*Activity:* Repeat the data below in full. Pictures must not be part of the copy.

*Exercise data:*
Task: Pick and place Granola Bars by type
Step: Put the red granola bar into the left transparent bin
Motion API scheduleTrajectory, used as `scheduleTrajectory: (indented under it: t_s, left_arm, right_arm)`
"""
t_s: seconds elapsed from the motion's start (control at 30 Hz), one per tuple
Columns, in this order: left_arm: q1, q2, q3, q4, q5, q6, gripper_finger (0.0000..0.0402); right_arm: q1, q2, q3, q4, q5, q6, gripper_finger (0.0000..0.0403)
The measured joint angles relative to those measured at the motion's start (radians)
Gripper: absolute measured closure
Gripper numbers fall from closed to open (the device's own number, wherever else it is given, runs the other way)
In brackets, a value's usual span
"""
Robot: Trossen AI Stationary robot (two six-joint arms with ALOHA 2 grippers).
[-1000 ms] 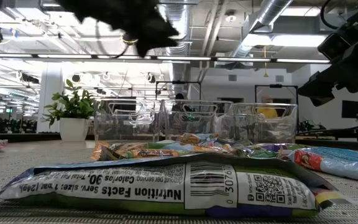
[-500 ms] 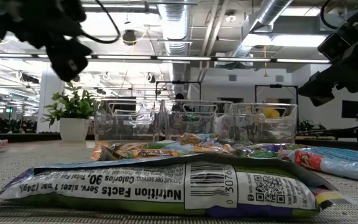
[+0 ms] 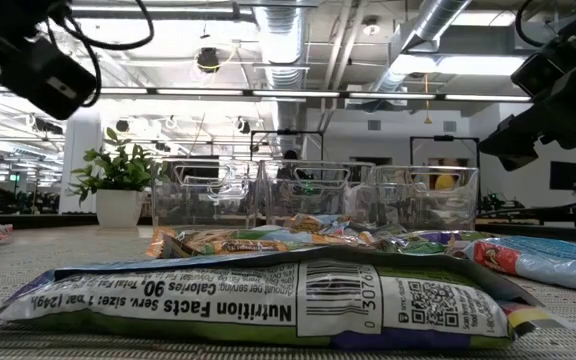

*Answer to this exercise:*
Task: Pick and place Granola Bars by type
Step: Put the red granola bar into the left transparent bin
Motion API scheduleTrajectory, used as `scheduleTrajectory: (indented under it: t_s, left_arm, right_arm)`
"""
t_s: seconds elapsed from the motion's start (control at 30 Hz), one per tuple
Columns, in this order: left_arm: q1, q2, q3, q4, q5, q6, gripper_finger (0.0000..0.0402); right_arm: q1, q2, q3, q4, q5, q6, gripper_finger (0.0000..0.0403)
The measured joint angles relative to those measured at the motion's start (radians)
Gripper: absolute measured closure
Gripper numbers fall from closed to open (the device's own number, wherever else it is given, runs the other way)
In brackets, a value's usual span
"""
Robot: Trossen AI Stationary robot (two six-joint arms with ALOHA 2 grippers).
[-1000 ms] 
[-500 ms] 
[+0 ms] 

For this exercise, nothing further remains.